Extended Data Fig. 2: Broad binding affinity of 76E1.

a, Schematic of mutations landscape in SARS-CoV-2 VOCs, variants of concern. del, deletion; ins, insertion. b, Binding kinetics of 76E1 to multiple soluble S-ECD proteins of SARS-CoV-2 variants as measured by BLI. 76E1 was loaded on Octet AHC sensor and tested for real-time association and dissociation of the serial diluted S-ECD proteins from SARS-CoV-2 variants as determined by BLI. 76E1 retained higher affinity to all the variants tested. c, Binding kinetics of 76E1 to multiple soluble S-ECD proteins of α- and β-coronaviruses as measured by BLI. Serial diluted S proteins were immersed into the immortalized 76E1 on AHC sensors, the association and disassociation kinetics were recorded and shown. d, Binding curves of 76E1 to a panel of S-ECD proteins representative of α- and β-coronaviruses as measured by ELISA. e, 76E1 recognize a continuous epitope within spike protein.
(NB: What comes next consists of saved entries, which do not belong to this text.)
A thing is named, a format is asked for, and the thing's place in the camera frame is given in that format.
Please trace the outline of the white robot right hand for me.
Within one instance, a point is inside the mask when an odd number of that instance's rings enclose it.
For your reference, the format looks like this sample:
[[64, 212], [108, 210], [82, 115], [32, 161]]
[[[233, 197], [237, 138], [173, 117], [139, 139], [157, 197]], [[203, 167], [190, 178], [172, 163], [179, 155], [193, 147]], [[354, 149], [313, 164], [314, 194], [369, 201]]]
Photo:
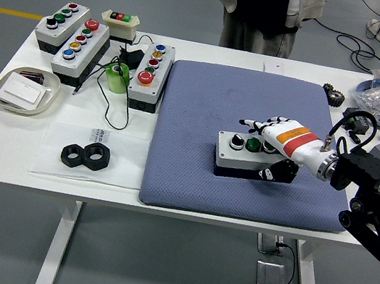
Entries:
[[295, 164], [305, 165], [318, 179], [323, 178], [322, 164], [334, 152], [322, 151], [324, 142], [309, 128], [285, 117], [272, 117], [266, 122], [243, 119], [239, 123], [251, 127], [250, 133], [257, 132], [279, 154]]

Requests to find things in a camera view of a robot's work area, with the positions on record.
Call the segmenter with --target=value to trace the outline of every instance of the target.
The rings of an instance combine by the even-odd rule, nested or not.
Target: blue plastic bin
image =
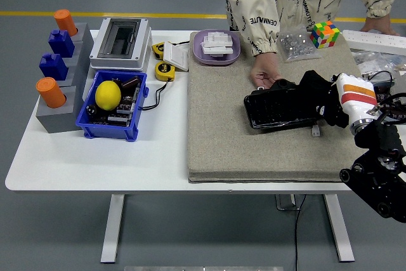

ELISA-based binding curves of 76E1 to SARS-CoV-2 S-ECD protein that was 100 °C-denatured in the presence of DTT and SDS versus untreated S-ECD. A SARS-CoV-2 RBD antibody 76F6 was used as a control. Data are shown as the mean values of duplicates (d,e). Representative data from two independent experiments were shown.